Image credit: Photo by Mark Tegethoff on Unsplash

Not many more days left now with the Wyrd and Wonder #Spooktasticreads event – and I have so much to cram in.  Reviews, reviews, reviews.  I’ll give it a shot.  Today, The Silent Companions by Laura Purcell.

the silent cOh my.  This book is just about perfect, for me.  Well, no, it’s probably perfect for anybody who wants to read beautiful writing, a gothic story, split timelines and just some major spooky goings on.  I loved this book.  I don’t know if it could be any better to be honest.  I didn’t have a single quibble, not one.  Commence the gushing.

Okay, I’m late to the Purcell Party so I’m sure that not too much plot outline is needed here, everybody has probably already read this book and waxed lyrical but for those like me, who live under a rock, allow me to gush emphatically for a few hundred words in a bid to tempt you to pick this one up.  If you don’t want to give up more of your precious time reading the rest of this, okay, I relate, the TL:DR version is read the book.  Simples.

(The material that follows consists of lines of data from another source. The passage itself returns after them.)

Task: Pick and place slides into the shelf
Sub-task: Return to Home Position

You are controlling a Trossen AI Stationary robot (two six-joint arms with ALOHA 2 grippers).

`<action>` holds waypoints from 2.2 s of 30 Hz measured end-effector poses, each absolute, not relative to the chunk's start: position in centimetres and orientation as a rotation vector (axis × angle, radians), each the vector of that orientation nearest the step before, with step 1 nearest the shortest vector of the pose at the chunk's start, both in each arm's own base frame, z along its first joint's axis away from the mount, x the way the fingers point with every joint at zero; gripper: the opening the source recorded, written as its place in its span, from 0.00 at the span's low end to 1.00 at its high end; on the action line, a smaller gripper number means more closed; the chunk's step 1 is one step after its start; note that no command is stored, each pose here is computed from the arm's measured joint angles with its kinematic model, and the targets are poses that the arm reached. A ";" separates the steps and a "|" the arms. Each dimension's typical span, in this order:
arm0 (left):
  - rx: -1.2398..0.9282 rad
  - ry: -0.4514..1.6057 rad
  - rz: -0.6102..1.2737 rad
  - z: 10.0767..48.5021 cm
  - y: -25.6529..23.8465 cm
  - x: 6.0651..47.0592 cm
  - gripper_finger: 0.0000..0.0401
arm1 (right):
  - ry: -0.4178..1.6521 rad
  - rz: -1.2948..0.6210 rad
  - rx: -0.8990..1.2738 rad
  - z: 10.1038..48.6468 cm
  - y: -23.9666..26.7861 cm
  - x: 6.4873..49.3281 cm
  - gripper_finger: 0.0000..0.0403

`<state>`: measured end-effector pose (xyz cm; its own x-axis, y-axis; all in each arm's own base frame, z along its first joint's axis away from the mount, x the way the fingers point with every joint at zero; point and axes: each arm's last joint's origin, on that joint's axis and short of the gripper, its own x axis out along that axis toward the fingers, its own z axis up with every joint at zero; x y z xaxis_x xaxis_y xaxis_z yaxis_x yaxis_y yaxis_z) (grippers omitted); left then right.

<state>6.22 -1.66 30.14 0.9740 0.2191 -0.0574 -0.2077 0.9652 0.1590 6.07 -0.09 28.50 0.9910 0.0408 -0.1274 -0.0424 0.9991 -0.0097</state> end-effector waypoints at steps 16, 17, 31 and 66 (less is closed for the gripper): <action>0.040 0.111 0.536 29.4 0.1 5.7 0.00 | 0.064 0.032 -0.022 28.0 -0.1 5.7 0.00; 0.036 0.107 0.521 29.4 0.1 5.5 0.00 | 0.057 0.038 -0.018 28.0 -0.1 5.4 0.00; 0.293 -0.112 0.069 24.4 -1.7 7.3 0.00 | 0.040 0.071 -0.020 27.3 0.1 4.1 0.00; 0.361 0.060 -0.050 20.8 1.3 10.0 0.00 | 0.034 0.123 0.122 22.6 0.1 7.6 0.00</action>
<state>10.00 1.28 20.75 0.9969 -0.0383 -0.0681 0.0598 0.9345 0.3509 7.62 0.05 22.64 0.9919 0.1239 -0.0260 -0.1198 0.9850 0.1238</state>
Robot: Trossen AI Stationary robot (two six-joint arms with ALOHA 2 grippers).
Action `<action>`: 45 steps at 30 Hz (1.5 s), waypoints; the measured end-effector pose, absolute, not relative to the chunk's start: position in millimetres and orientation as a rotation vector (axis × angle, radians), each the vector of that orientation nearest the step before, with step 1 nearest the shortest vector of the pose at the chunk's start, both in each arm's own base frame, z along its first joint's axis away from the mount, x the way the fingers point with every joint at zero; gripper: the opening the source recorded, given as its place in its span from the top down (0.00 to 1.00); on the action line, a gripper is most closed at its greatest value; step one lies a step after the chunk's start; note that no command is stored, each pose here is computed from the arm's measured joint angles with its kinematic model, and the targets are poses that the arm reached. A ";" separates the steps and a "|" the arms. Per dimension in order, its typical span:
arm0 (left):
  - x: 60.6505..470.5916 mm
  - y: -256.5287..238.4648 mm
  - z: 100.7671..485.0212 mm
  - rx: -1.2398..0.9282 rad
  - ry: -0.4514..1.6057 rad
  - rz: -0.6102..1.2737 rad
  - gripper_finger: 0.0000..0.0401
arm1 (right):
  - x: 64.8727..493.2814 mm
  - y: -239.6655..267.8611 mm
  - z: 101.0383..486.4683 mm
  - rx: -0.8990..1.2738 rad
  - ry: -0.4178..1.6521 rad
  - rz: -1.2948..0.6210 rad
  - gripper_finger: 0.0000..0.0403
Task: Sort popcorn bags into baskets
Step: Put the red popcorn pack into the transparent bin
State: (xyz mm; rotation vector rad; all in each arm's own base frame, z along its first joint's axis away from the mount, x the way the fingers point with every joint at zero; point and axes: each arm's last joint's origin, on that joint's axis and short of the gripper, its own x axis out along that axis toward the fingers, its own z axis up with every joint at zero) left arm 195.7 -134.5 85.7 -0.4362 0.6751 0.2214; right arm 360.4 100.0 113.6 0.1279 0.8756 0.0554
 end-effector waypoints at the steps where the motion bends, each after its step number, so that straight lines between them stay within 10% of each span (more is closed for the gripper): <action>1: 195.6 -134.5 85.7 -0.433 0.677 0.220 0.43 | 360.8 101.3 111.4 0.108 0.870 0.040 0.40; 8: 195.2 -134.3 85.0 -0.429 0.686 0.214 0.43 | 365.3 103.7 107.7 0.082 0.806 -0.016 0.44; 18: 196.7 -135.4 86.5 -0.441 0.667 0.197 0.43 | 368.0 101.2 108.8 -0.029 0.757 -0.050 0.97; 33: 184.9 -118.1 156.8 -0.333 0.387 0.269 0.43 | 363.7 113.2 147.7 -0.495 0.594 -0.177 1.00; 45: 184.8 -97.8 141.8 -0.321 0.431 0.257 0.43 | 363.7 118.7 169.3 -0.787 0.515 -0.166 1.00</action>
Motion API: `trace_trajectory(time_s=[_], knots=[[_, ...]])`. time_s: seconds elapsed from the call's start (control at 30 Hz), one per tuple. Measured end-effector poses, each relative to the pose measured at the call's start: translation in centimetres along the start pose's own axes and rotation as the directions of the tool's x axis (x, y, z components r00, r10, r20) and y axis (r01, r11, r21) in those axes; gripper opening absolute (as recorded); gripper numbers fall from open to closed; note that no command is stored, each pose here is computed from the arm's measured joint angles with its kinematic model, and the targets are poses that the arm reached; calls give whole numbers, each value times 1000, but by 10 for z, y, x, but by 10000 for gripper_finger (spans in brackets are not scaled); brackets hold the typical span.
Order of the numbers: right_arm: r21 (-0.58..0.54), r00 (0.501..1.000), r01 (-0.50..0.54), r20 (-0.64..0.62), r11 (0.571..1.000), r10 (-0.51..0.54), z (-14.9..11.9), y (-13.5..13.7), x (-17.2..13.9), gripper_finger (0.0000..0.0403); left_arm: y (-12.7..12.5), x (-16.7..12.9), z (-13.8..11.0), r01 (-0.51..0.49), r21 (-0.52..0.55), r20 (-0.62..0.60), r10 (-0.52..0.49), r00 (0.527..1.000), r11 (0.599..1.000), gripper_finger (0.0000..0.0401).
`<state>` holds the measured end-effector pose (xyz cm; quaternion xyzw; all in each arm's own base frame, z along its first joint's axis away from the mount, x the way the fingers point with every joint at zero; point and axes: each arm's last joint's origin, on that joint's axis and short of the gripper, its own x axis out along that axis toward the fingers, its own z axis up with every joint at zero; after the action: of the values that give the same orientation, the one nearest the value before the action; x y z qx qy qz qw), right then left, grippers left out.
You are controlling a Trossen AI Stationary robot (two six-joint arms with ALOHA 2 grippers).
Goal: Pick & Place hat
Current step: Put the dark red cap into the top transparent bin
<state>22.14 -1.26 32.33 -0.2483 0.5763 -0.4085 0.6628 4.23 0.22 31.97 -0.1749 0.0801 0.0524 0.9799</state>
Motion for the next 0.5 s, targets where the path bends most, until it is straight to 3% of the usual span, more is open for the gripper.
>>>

So, the good, the better and the best.  Here goes.

The plot, which I will only briefly elaborate on.  Set in 1865 Elsie Bainbridge is the central focus of the story.   Recently married and then widowed she went from the dizzy euphoria of being raised from the stigma of being a spinster to being married and then with crashing finality became the focus of malicious gossip almost overnight when her husband died suddenly leaving her the soul heir of his fortune.  Yeah, these things don’t fly to well with most people.  Elsie and Rupert’s marriage was something of a business deal in the beginning but Elsie definitely cared for her husband and with a baby on the way had expectations of falling in love.  With Rupert’s demise Elsie finds herself on a road she hadn’t anticipated.  Her younger brother, and co runner of the business they operate, thinks it best if Elsie escapes to the country until the gossip dies down.  Unfortunately the country retreat isn’t exactly Pemberley.   The estate is run down, the house worn and tired and the nearest village a hotbed of poverty and resentment.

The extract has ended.